The Q2 model produces lower-quality output. Here are a few responses using the prompts from here.
Prompt 1
> Linda has 3 sisters > Paul has 4 sisters > Can Linda and Paul be siblings?
> Yes, they can be siblings. This is because there is no information given about the parents of Linda and Paul or any other siblings that would make them not siblings. Hence it is still possible for them to be siblings.
Prompt 2
> Björn is 3 years older than Freya > Freya is Björn’s sister. > Björn is twice Freya’s age. > How old is Freya? How old is Björn?
> Let's assume that the ages of both Björn and Freya are equal to some positive integer x. Then we can write two equations based on the given information: > 1. Björn = x + 3 > 2. Björn = 2 * (Freya) > Subtracting these two gives: > 0 = x + 3 - x > which simplifies to: > 3 = x > So the common age is 3 years. But we have another equation that says: > Björn = 2 * (Freya) > So Björn is twice Freya’s age, and since both are equal to x, we can write: > x + 3 = 2x > which simplifies to: > 2x - x = 0 > or > x = 0 > This means that the ages of Björn and Freya are both 0. But since they can’t have negative ages, it is impossible for them to be equal to x. So there is no solution for this problem.
Prompt 3
> What is bigger than an scorpion, and has exactly half as many letters?
> The word "SPECTRUM" has exactly half as many letters as the word "SCORPION".
Prompt 4
> I’m at Point Reyes standing at the edge of an oceanside cliff. What direction should i face to see the sun hit the ocean? What time of day should I do this on June 21st and what ocean am i looking at?
> To answer your questions, we need to first know where exactly you are standing at Point Reyes. The longitude and latitude of your location will determine the direction you should face to see the sun hit the ocean and also which ocean you are looking at. Can you provide these coordinates?
Prompt 5
> What is 5 to the power of 8 minus 6 to the power of 8? Double it and add two to the power of 3?

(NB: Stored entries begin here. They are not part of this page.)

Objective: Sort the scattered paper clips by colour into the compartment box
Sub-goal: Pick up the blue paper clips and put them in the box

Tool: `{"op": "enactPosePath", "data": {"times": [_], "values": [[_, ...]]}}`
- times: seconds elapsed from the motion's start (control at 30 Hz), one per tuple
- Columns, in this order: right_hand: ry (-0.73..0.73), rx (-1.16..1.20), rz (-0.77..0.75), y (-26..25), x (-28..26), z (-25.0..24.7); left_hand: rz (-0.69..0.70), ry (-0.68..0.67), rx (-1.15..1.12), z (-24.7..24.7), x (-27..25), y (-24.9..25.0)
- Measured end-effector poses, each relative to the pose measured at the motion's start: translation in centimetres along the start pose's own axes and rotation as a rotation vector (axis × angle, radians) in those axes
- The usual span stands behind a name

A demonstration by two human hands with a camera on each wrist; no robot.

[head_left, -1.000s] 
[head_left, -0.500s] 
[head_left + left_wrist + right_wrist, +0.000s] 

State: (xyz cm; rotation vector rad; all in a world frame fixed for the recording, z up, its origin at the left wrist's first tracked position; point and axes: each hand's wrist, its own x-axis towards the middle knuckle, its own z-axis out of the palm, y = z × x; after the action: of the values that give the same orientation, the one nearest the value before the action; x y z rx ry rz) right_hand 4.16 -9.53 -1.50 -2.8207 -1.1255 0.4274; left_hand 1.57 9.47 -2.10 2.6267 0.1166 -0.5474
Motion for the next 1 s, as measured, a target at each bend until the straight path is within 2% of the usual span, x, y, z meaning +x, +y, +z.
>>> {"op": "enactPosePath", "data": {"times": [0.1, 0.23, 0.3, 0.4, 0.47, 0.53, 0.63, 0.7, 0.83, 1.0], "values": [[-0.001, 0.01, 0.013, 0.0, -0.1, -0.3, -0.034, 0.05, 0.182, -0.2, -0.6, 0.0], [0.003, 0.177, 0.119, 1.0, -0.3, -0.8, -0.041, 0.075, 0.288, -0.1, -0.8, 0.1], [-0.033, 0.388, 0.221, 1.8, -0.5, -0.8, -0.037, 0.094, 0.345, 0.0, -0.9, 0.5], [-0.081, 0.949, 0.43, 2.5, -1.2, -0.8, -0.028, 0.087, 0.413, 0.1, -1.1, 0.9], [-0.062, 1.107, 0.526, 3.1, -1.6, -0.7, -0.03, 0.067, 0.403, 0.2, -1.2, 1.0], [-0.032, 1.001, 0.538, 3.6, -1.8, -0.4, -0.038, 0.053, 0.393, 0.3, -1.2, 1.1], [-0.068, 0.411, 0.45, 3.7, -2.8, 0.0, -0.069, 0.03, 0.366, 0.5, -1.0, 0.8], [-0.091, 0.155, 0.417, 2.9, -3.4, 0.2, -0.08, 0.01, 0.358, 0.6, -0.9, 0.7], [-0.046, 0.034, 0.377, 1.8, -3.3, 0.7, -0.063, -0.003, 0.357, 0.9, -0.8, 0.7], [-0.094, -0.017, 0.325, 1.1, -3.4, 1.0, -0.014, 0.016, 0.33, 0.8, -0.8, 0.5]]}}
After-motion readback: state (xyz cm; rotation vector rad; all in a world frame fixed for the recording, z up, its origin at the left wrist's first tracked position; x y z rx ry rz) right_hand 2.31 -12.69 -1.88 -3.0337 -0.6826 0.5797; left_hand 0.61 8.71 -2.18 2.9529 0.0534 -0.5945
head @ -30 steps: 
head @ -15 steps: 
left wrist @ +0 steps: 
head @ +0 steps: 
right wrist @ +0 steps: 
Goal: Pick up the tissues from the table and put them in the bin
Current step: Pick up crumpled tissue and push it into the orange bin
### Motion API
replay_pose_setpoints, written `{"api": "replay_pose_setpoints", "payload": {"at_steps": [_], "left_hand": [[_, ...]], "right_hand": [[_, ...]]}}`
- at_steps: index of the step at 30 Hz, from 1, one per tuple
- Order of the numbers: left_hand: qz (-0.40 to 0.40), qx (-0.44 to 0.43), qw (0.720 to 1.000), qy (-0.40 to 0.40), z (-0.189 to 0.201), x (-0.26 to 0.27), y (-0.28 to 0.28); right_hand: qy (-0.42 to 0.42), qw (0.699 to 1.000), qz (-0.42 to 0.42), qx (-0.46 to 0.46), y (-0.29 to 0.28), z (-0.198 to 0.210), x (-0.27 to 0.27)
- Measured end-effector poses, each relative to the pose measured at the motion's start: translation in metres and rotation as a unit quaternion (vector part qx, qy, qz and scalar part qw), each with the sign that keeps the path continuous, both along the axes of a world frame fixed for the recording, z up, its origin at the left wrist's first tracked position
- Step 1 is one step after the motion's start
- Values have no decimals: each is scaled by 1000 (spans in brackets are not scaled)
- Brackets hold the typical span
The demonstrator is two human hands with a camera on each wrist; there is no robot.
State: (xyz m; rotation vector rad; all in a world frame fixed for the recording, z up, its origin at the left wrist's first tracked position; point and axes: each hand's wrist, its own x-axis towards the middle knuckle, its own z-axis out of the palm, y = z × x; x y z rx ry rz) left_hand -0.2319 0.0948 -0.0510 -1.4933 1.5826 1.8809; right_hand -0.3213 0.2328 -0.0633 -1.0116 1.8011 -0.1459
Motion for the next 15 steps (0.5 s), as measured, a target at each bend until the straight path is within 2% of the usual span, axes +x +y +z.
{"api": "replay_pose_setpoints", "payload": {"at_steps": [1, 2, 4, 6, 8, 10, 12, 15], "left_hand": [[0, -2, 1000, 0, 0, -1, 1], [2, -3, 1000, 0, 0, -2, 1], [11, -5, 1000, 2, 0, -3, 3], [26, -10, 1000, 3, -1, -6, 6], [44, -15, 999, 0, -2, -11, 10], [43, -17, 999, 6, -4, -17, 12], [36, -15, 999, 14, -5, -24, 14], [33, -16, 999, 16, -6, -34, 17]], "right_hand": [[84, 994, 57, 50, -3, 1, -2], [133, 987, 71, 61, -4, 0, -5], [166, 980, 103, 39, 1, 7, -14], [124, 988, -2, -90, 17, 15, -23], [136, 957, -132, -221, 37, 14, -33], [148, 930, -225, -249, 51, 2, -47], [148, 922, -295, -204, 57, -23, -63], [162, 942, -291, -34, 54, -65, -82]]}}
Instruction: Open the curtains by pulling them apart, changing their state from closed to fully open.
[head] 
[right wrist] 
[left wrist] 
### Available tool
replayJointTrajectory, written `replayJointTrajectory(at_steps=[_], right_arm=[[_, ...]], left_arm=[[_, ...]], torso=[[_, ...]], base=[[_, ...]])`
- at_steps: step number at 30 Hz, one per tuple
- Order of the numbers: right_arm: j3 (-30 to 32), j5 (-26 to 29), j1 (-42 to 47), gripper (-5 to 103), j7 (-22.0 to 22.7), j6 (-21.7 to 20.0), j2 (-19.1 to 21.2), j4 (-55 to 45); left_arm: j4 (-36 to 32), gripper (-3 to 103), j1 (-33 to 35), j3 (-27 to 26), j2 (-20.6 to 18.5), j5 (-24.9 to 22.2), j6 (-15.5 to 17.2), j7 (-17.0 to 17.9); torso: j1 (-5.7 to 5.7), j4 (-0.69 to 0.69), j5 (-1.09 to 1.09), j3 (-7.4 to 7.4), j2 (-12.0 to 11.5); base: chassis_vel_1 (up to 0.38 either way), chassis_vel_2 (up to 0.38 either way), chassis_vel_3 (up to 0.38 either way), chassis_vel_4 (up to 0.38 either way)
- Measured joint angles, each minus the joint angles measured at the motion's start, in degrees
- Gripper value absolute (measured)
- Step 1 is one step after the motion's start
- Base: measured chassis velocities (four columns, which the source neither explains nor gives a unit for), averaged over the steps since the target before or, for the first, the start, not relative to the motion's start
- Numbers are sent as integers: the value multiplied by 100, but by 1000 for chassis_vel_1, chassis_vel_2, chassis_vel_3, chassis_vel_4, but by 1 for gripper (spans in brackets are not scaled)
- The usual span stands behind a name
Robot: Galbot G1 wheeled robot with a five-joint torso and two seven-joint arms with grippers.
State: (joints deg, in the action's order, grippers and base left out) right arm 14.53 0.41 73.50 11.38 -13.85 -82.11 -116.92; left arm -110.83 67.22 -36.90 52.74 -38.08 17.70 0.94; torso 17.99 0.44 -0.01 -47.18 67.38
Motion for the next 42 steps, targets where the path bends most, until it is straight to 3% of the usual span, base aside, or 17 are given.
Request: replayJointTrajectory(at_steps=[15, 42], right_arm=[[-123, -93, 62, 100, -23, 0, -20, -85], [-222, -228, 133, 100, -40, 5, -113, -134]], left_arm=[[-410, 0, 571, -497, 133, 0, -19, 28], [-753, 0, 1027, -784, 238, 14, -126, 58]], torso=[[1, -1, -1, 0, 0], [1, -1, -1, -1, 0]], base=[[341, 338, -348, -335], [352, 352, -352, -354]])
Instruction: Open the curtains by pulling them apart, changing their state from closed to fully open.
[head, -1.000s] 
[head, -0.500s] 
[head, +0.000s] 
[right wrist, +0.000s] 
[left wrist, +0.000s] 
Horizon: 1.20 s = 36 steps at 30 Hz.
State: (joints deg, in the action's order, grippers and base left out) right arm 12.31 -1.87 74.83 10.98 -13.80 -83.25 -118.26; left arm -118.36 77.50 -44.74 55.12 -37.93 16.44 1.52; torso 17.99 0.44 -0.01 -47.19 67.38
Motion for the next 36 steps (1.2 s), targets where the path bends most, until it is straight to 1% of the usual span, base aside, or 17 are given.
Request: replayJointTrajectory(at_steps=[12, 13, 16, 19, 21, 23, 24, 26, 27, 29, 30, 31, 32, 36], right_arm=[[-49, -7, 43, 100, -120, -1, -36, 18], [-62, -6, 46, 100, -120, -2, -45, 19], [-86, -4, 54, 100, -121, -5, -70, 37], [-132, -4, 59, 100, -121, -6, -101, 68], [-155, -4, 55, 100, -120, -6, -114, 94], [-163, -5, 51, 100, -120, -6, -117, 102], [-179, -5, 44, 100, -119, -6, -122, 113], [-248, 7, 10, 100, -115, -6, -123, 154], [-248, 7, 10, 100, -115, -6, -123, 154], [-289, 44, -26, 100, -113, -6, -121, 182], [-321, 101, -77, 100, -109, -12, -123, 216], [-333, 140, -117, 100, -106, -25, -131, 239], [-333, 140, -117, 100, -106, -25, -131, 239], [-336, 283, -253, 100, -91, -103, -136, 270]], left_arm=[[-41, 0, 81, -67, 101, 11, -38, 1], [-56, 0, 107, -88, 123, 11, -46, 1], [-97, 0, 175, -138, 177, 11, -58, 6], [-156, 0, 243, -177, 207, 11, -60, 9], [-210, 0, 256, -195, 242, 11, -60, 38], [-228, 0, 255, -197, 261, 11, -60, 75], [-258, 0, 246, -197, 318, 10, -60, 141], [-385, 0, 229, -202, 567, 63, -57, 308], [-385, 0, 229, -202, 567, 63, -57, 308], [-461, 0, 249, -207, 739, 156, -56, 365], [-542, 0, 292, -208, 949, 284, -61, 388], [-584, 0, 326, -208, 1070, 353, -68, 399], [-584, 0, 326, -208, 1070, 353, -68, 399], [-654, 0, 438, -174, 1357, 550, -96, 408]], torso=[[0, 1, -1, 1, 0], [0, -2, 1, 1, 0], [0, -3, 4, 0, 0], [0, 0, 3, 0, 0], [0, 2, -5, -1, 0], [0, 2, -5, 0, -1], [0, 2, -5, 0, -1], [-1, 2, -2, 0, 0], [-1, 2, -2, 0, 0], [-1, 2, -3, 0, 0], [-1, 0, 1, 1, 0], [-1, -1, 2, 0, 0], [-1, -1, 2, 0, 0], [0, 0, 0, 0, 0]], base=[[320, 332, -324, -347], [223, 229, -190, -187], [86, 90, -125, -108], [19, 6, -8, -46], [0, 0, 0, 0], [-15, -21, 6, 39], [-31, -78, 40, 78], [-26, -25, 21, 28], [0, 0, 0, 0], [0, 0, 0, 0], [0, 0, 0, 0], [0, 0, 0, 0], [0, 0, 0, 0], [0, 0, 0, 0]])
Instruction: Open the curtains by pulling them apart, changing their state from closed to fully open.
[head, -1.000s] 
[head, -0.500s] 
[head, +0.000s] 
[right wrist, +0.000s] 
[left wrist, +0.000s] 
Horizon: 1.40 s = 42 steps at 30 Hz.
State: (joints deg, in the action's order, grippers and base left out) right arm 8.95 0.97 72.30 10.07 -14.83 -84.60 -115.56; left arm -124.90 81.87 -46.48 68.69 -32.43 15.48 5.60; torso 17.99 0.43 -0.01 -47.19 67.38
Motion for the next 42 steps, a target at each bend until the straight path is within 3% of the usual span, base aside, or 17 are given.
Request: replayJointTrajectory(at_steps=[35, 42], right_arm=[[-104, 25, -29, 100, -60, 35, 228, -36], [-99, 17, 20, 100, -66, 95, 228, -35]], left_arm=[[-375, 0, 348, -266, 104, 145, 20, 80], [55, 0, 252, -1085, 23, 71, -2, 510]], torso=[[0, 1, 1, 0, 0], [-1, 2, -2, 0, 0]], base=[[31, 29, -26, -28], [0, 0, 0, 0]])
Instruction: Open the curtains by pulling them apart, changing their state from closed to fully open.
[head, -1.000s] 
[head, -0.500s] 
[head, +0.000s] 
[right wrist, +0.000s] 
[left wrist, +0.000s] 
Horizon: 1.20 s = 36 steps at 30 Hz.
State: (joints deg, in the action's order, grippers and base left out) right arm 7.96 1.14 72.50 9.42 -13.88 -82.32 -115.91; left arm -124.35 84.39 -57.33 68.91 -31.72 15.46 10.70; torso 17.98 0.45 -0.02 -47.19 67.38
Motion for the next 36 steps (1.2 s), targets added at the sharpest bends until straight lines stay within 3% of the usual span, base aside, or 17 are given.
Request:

> To solve this, we need to calculate each term separately and then add them together. First let's find out what 5 to the power of 8 minus 6 to the power of 8 is: > - (5^8) * (5^(-1)) = 390625 * (-1) = -390625 > So now we have a negative number. Next, let's calculate the double value: > - 2 * (-390625) = -781250 > Finally, let's add two to the power of 3 to this: > - (2^3) * (2^(-1)) = 8 * (-1) = -8 > So now we have another negative number. Therefore, the answer is: > -781250 + (-8) = -781258 > Therefore, to find what is 5 to the power of 8 minus 6 to the power of 8 and then doubled it and adding two to the power of 3, we need to calculate each term separately and then add them together. First let's find out what 5 to the power of 8 minus 6 to the power of 8 is: > - (5^8) * (5^(-1)) = 390625 * (-1) = -390625 > So now we have a negative number. Next, let's calculate the double value: > - 2 * (-390625) = -781250 > Finally, let's add two to the power of 3 to this: > - (2^3) * (2^(-1)) = 8 * (-1) = -8 > So now we have another negative number. Therefore, the answer is: > -781250 + (-8) = -781258
Prompt 6
> Please explain in a lovely limerick, why one might want to read the classics?
> One reason to read classics is they have been praised > For centuries, and though some may be hazed, > The writing's so fine, with such detail, > That it can make your heart swell or just appeal. > > Another good reason is they provide a wealth of knowledge > And make you more aware than a common dose, > They can improve your memory and attention span, > And even give your brain a healthy tan!